Keene, Michael L. and Katherine H. Adams. Easy Access. McGraw-Hill, 2006. (18)
1. Choose a topic in which you are personally interested.
2. Don't choose a topic so broad that you drown in information. *A topic is probably too broad if you can state it in four or five words" (Booth, Colomb and Williams 39)
Example: History of the Space Program, Characters in Zora Neale Hurston's writings.
3. Don't choose a topic so narrow that you are not able to find anything on it!
Example: Alcohol consumption in Hispanic Women over 35 in Harris County, Texas.
4. Focus your topic by:
Asking questions on the history, traditions, symbolism, and meanings surrounding it.

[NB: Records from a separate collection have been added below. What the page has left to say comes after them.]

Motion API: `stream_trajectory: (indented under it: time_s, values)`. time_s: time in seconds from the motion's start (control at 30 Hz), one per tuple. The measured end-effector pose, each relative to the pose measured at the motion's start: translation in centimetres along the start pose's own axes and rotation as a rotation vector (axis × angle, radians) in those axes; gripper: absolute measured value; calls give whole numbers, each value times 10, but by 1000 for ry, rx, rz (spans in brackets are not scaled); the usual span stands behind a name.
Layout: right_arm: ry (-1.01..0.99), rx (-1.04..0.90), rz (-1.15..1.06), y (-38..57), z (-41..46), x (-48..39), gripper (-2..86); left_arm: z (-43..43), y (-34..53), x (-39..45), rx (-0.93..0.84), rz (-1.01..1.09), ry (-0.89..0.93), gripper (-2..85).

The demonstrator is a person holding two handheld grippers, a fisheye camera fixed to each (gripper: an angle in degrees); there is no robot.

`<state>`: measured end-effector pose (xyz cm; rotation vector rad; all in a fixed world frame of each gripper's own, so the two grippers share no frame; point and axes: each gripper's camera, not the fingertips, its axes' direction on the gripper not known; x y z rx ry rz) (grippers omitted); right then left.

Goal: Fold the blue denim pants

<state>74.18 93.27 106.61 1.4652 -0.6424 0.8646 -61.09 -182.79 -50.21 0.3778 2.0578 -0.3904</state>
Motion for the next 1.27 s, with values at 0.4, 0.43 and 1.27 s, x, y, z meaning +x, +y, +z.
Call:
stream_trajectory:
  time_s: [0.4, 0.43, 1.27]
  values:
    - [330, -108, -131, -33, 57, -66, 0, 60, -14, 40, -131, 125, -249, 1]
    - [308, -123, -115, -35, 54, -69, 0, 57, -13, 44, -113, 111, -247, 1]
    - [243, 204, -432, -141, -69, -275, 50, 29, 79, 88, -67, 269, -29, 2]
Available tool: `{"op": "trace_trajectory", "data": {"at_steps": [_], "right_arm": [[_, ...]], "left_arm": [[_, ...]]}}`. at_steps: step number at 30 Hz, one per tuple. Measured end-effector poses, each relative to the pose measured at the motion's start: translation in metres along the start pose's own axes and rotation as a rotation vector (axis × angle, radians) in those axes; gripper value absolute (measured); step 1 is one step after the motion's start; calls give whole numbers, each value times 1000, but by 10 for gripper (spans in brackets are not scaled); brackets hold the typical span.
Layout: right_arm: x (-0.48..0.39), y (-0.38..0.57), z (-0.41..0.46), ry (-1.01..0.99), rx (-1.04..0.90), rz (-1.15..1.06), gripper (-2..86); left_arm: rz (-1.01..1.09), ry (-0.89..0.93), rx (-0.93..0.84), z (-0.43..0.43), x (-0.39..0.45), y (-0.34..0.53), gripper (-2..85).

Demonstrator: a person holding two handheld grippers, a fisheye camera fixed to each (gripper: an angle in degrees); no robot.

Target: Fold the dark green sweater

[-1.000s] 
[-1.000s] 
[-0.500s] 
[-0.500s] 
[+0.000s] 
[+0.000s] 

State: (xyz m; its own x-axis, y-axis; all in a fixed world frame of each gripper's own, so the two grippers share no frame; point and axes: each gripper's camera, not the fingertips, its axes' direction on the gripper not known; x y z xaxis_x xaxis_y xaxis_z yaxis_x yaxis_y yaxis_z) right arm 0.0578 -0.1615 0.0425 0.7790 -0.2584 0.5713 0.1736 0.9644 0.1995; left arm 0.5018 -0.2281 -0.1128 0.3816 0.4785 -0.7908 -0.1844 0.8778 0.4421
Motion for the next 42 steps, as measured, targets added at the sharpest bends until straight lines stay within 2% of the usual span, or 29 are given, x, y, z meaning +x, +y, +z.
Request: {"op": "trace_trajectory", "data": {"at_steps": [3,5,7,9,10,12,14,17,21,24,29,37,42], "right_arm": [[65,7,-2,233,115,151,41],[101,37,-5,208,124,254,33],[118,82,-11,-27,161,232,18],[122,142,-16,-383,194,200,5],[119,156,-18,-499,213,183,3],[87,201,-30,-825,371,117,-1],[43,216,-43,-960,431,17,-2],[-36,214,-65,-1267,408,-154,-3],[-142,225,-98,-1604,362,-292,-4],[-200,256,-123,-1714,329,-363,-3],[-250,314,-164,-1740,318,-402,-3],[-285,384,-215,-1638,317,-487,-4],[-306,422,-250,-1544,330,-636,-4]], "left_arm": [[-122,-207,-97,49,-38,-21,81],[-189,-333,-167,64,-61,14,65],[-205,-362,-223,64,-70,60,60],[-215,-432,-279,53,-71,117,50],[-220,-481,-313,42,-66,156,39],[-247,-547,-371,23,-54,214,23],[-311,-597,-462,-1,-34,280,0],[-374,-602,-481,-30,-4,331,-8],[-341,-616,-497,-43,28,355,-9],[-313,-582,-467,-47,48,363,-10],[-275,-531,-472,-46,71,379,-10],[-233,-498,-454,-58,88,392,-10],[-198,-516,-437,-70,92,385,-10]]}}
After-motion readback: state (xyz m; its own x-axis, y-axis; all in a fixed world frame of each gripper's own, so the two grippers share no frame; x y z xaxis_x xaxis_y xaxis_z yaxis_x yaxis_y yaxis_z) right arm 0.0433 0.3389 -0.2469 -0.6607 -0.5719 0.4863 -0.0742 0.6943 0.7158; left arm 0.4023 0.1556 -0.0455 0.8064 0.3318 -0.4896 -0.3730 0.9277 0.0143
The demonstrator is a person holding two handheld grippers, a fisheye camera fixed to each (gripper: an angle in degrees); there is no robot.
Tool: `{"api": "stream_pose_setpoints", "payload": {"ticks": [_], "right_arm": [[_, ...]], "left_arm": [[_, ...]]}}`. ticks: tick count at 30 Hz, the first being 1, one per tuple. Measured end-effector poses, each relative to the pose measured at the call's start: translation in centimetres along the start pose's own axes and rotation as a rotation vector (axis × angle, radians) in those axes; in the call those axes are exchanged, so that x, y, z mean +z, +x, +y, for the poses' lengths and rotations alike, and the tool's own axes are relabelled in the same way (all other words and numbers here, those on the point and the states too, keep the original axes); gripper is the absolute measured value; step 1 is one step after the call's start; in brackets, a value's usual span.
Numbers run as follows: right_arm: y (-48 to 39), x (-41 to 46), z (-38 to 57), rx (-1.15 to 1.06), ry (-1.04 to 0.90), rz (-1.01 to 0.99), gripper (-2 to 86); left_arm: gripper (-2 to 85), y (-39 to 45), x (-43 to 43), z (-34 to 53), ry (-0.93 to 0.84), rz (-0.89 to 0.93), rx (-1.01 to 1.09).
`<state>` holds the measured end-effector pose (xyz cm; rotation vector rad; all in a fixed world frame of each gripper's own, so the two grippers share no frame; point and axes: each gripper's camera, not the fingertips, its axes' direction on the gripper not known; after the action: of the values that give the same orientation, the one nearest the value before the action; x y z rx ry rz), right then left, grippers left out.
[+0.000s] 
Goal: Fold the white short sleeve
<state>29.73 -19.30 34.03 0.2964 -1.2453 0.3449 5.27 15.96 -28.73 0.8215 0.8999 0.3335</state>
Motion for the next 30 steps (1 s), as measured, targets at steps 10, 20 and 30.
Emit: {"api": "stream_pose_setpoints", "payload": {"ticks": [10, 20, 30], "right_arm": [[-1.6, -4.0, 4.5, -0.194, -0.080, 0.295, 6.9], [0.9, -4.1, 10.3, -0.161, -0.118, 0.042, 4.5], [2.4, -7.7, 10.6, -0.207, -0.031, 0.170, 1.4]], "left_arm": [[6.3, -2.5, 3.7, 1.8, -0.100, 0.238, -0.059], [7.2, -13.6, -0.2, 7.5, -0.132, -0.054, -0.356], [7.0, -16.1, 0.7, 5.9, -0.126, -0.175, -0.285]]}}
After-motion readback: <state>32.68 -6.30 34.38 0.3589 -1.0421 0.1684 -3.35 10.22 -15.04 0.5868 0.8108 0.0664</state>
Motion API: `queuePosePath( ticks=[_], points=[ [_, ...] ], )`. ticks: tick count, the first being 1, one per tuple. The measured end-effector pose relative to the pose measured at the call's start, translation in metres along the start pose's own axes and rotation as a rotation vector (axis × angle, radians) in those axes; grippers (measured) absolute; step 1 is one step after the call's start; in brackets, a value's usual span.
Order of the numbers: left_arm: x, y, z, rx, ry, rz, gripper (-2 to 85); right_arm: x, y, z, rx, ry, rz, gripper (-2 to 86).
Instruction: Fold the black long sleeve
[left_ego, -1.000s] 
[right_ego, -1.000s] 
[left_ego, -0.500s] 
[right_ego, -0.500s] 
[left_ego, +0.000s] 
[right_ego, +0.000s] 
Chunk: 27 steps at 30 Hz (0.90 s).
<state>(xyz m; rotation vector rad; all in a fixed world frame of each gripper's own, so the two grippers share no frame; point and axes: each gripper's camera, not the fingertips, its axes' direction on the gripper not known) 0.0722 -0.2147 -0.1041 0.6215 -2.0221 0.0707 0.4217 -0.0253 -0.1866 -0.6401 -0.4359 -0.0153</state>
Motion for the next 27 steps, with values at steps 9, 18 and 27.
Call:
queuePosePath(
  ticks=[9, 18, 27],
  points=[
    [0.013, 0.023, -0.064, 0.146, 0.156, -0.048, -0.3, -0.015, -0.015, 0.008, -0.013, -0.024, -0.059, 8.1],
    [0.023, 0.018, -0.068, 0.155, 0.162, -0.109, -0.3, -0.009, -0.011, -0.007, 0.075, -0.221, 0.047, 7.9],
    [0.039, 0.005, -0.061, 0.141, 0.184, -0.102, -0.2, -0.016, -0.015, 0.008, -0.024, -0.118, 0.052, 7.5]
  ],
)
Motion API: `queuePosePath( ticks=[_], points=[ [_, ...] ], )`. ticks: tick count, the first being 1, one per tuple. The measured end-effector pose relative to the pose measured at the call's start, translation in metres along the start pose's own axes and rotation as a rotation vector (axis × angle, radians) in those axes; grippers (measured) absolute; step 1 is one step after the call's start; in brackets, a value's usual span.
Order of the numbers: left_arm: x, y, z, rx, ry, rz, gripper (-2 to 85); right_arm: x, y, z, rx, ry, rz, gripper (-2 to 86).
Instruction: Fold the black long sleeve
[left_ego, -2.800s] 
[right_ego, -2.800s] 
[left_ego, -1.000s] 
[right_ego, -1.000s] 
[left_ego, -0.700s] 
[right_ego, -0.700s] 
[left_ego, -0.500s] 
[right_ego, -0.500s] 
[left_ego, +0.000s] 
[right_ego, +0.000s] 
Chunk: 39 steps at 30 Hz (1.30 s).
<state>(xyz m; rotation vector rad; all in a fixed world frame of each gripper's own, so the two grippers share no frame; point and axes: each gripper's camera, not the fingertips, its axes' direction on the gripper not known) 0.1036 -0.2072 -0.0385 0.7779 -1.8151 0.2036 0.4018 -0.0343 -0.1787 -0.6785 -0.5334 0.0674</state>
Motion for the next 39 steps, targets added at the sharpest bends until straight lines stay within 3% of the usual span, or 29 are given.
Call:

Ask questions such as "What if?" and pose arguements that reflect disagreement.
Categorizing your topic into a group.
Challenging commonly-held beliefs.
Comparing and contrasting your hypothesis with others similar to it.
(Booth et al, 46)
5. Fill in the blanks:
1) I am studying_______.
2) Because I want to find out what/when/why/how__________.
3) In order to help my reader understand_________.
It is pointless to just gather random data. You must have focus, otherwise your time will not be spent wisely.
Booth, Wayne C., et al. The Craft of Research. 3rd ed. University of Chicago Press, 2008.